Mieux connaître et prendre en compte la biodiversité

Bayer s’investit dans deux dispositifs nationaux d’observation de la faune et de la flore au champ. L’objectif est multiple : accroître son expertise, encourager les pratiques agricoles pour protéger et favoriser la biodiversité utile et échanger avec les acteurs de la biodiversité. 

« Ces différents suivis nous permettent d’orienter nos futures études en identifiant les principaux leviers en terme de changements de pratiques agricoles et d’aménagements paysagers. »

Depuis 2011, Bayer participe aux travaux de réseaux d’observation de la biodiversité :

  • Le réseau ENI, ou Effets Non Intentionnels des pratiques agricoles sur des indicateurs de biodiversité en milieu agricole. Il s’inscrit dans le cadre de l’axe 5 du plan Ecophyto sur la surveillance biologique du territoire. Il est principalement animé localement par les chambres régionales d’agriculture. Les observations sur le terrain sont réalisées par des structures volontaires.

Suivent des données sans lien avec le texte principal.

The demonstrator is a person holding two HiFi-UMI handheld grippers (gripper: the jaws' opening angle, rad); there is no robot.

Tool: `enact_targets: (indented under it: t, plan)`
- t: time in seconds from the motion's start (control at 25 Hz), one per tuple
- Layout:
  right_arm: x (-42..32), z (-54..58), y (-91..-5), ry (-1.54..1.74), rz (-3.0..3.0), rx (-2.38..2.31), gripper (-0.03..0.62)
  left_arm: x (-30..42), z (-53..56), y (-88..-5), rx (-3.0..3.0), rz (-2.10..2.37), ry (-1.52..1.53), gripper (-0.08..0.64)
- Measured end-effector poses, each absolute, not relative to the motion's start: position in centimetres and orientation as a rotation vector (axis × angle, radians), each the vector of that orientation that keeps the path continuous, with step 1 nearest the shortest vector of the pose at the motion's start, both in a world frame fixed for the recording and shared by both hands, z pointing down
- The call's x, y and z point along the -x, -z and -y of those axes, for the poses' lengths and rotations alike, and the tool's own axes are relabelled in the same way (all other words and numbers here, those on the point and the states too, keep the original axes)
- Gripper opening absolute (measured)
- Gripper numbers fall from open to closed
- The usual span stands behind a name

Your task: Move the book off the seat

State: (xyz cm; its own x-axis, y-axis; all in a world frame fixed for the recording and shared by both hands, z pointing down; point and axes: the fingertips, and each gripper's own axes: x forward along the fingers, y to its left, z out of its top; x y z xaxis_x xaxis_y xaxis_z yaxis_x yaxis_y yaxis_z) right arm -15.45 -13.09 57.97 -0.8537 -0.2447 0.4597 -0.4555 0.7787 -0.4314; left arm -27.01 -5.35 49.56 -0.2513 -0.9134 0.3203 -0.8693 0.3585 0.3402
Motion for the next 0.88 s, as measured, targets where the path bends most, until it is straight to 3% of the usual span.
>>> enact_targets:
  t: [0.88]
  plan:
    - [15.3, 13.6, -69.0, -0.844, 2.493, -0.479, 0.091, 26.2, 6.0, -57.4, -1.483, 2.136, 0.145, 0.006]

Les protocoles de suivis concernent la flore, les coléoptères de bords de champs, les oiseaux et les vers de terre. Au total, 500 parcelles sont suivies sur le territoire français.
  • Le réseau OAB ou Observatoire Agricole de la Biodiversité. Piloté par le Museum national d’histoire naturelle, il concerne le suivi des vers de terre, des abeilles solitaires, des invertébrés terrestres et des papillons.

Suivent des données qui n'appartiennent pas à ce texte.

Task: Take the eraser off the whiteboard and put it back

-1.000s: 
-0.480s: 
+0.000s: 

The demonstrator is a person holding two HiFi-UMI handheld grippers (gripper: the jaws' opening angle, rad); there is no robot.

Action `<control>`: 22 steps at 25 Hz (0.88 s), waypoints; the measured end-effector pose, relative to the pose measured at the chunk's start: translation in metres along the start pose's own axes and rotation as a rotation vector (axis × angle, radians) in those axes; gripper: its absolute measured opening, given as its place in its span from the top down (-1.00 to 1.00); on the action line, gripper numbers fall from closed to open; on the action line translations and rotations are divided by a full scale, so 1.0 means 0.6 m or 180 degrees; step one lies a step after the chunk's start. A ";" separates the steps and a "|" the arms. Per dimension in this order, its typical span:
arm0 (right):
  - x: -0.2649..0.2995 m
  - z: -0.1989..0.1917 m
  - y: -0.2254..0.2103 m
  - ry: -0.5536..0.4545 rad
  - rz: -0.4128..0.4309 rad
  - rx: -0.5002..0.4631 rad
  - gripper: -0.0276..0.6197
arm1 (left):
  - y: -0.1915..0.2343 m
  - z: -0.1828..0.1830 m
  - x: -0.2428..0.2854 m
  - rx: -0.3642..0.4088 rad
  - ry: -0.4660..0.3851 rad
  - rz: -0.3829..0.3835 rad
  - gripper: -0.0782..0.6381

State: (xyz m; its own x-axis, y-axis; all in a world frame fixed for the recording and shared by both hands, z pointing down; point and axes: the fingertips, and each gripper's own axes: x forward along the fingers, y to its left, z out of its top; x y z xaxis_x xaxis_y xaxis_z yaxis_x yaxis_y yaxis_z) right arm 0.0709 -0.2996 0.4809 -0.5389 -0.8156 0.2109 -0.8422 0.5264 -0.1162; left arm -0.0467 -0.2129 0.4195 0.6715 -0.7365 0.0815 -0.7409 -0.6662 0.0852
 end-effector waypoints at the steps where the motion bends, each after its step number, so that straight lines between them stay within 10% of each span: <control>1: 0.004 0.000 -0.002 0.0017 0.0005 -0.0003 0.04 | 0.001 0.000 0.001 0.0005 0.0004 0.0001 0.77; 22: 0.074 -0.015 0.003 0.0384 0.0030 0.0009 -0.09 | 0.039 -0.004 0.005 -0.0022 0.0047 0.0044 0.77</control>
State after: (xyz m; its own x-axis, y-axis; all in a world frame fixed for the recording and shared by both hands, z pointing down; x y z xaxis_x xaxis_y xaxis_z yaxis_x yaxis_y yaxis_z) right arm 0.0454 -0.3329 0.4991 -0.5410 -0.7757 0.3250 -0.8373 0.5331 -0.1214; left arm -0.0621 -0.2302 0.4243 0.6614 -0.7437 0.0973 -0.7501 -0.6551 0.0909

Au moins une parcelle de chaque Ferme de références Bayer est intégrée dans ces suivis. Les observations sont réalisées par les ingénieurs agriculture durable de Bayer, qui ont été formés aux protocoles d’observation et à la prise d’échantillon.

L’objectif pour Bayer est de :

  • Se former et acquérir des données sur la biodiversité. Une bonne manière d’accroître ses connaissances en échangeant avec les personnes qui animent et contribuent à ces réseaux.
  • Échanger avec les acteurs territoriaux de la biodiversité tels que les Fédérations régionales de défense contre les organismes nuisibles (Fredon), l’Office national de la chasse et de la faune sauvage (ONCFS), les chambres d’agriculture ou encore les fédérations de chasseurs.

Des alliés des agriculteurs

Pour l’agriculteur, mieux connaître la biodiversité présente sur ses parcelles (espèces, période de présence…) peut lui permettre d’adapter ses pratiques ou mettre en place des aménagements pour protéger et favoriser certaines espèces.

Le saviez-vous ?

Les vers de terre, nécessaires à une bonne structuration du sol, sont sensibles aux modifications de leur environnement (labour, rotation des cultures…).

Certaines plantes en bords de champs sont attractives pour les pollinisateurs. Ceux-ci assurent la pollinisation des cultures, et donc leur productivité.